Futbol, küresel bir eylem alanı olduğu kadar küresel bir söylem alanını da oluşturuyor. Öyle ki kendisine dair bunca söylem enflasyonu olup da yine kendisine dair etli kemikli hiçbir şeyin söylenmediği bir başka fenomen var mıdır, doğrusu bilmiyorum.

“Bir şey, bir şey değildir,” ve bundan futbol da azade değildir. Dokunduğu her şeyi altına çeviren Kral Midas’tan ilhamla söyleyecek olursak pan-kapitalizm de o hoyrat, hışımlı elleriyle kavradığı futbolu bir oyun olmaktan çıkarıp müsabakalaştırdı; özellikle de 80 sonrasının neo-liberal politikalarıyla endüstriyelleştirdi. Modern gladyatör dövüşü branşlarından biri olan futbol, ayrıca Sven Goran Eriksson’un da belirttiği gibi “siyasetten çok daha fazla siyaset içeriyor.” Hal böyle olunca da futbolu sadece saha içi unsurlarla, karikatür ifadeyle “22 kişinin bir topun ardından cansiparane koşturması”yla, antrenör taktikleriyle, hakem kararlarıyla ya da federasyon kararlarıyla izah etmek elbette oldukça naif kalacak, hatta ona dair hiç konuşmamakla eşdeğer olacaktır. Bilhassa 80 sonrasıyla girilen neo-liberal despotluk çağıyla beraber futbol artık siyasal ve ideolojik bir aygıt olmasının yanı sıra ve bundan daha fazla ekonomik bir faaliyete dönüştü. Artık eski zamanların takımlarıyla özdeşleşen emektar ve sadakatli futbolcuları yoktu. Artık her futbol kulübü bir şirket, işletme edasıyla yönetilen ticari müesseselere dönüşmüştü.

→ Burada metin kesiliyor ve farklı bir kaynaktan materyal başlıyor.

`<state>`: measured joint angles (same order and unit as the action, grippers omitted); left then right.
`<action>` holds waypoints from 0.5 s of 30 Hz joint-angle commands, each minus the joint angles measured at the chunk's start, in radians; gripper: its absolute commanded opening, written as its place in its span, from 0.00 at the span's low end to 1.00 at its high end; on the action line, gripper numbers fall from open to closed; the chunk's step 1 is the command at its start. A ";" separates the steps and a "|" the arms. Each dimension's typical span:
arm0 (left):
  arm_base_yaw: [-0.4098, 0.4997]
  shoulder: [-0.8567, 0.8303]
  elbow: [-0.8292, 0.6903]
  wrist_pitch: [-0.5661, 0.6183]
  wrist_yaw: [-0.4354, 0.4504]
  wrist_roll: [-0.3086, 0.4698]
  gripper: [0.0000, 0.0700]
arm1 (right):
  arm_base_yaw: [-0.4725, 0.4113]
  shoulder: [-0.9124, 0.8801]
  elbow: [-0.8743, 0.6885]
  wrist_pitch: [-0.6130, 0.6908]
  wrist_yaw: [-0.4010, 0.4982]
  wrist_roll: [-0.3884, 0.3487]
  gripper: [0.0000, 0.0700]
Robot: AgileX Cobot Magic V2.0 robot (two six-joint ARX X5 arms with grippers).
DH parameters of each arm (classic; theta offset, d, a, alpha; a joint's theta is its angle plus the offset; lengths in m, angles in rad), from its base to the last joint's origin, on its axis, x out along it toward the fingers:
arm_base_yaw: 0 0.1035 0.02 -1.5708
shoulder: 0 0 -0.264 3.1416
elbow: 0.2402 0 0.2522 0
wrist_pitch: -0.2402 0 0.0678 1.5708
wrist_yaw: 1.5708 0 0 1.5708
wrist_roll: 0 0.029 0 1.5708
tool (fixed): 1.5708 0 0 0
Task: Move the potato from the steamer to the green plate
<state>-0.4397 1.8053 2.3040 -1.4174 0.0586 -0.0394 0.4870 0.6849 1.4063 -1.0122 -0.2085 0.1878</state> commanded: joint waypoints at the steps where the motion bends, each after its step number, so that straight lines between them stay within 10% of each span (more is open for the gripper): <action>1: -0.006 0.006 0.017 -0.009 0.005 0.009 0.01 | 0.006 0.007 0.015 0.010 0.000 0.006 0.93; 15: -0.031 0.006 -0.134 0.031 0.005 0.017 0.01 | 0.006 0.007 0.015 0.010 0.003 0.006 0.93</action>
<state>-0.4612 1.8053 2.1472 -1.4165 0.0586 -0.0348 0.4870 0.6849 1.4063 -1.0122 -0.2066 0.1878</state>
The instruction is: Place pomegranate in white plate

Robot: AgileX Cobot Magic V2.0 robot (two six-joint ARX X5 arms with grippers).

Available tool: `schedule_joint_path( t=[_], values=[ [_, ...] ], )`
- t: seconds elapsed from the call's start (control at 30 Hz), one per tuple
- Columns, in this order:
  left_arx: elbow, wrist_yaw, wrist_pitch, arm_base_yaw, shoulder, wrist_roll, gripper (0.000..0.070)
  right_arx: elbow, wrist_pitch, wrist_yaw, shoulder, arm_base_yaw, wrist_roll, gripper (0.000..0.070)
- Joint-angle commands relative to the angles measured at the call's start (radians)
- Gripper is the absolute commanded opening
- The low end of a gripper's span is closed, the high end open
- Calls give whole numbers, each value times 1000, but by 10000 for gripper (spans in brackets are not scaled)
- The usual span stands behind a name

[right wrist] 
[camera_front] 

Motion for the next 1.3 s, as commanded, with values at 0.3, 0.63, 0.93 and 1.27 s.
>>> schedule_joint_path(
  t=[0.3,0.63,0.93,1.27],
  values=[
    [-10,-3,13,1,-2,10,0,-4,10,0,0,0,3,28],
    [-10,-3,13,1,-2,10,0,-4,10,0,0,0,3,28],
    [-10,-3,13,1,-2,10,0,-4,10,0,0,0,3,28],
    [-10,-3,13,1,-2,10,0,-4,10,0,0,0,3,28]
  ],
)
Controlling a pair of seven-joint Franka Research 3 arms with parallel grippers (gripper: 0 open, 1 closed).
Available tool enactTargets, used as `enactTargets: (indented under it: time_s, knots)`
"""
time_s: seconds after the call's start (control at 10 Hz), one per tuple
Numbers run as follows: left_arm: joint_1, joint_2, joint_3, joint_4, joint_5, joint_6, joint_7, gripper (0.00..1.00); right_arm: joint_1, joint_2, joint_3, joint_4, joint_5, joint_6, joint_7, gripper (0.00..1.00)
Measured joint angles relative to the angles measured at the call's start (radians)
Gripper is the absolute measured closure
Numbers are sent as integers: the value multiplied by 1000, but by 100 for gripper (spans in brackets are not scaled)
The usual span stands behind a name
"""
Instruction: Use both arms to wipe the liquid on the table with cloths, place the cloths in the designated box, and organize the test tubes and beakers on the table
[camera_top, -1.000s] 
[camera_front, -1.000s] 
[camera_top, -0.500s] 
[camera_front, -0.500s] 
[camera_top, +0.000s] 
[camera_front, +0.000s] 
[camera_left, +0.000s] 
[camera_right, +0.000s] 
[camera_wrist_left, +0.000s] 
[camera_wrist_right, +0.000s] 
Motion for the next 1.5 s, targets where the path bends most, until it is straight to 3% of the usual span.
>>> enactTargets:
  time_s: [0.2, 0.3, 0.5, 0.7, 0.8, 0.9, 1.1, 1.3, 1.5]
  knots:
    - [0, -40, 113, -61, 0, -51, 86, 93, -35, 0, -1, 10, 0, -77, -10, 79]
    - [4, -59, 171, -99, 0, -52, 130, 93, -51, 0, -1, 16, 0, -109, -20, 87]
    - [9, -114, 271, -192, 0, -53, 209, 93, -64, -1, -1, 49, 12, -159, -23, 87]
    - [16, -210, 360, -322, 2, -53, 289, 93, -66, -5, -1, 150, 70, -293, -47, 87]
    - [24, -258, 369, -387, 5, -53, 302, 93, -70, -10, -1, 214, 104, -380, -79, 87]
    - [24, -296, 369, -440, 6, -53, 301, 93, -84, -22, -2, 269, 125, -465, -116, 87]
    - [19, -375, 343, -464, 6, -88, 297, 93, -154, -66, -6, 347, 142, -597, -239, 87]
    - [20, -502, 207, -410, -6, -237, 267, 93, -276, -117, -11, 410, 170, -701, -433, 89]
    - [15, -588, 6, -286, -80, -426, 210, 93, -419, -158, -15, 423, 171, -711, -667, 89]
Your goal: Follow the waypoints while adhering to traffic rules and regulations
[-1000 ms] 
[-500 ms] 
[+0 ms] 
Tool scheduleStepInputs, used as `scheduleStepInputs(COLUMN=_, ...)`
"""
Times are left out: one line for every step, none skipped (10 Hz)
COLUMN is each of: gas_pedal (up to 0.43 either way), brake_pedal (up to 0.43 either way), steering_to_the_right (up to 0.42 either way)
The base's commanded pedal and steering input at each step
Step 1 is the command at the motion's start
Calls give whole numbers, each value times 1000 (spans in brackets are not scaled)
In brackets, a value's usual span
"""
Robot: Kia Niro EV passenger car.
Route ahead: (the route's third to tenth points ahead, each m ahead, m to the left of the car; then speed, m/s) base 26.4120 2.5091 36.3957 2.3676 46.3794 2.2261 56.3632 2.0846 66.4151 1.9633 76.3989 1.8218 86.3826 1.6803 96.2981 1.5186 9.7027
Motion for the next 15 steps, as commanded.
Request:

Emekçi sınıfın durumu ise saha içinde de saha dışındakinden pek farklı değil. Kitleler, ekseriyetle futbol müsabakalarını esrik bir kolektif aidiyet hissiyle, behemehâl, her ne pahasına olursa olsun kazanma fetişizmiyle seyreylerler. Kendisine ait ya hiçbir şeyi olmayan ya da çok az şeyi olan kitleler, sevinç ve keder ortaklığı kurdukları takımlarının zaferleriyle yalancı ve yanılsamalı sevinçler yaşarken, mağlubiyetleriyle de matem, karalar bağlama halet-i ruhiyesine bürünürler çoklukla. Ancak her şey, onları bu “uyanık uyku” halinde tutmak içindir. Futbol stadyumları on binlerin sallandığı bir beşik, televizyon ekranları da bu ölümcül eğlencenin sanal suretidir. Sınıf bilincine erişememiş, “kendinde sınıf” kategorisinden “kendisi için sınıf” evresine varamamış lümpen kitleler, üretim sürecinin gerginliğini, sınıfsal gerilimi bu türlü yapay ötekilere karşı kusarak teskin eder. Nasıl ki kulüpler artık birer şirketse, taraftarlar da artık müşteridir. Onlar artık kulüplerine sadakatle bağlı olması beklenen birer “kulüp perver” değillerdir. Moderniteyle birlikte profesyonelliğin, işbölümünün, uzmanlaşmanın kurumsal ve kaçınılmaz hale gelmesiyle birlikte oynayan ve seyreden de birbirinden kalın ve geri dönüşsüz bir şekilde ayrıldı. Oyun, artık kendisi için değil bir başka şey için, kâr için, kazanmak için, şan şöhret için, rüşt ispatı için oynanan, kendisi dışında başka her şeyi hedefleyen bir olguya dönüştü. Halbuki Galeano’nun dediği ne kadar doğruydu: “Gözyaşı mendilden gelmiyor.” Haliyle bunca eşitsizlik, rekabete ve rövanşizme dayanan ihtiraslar, bunca ticari ilişkiler de futbolun bizatihi kendisinden kaynaklanmaz. Olsa olsa onun kapitalist bir faaliyet olarak örgütlenmesiyle alakalı olabilir. Futbol işte bu tehlikeli yakınlıkların ölümcül ilişkilere dönüştüğü bir zamanda artık kapitalizmin has yoldaşı, can arkadaşı halini aldı.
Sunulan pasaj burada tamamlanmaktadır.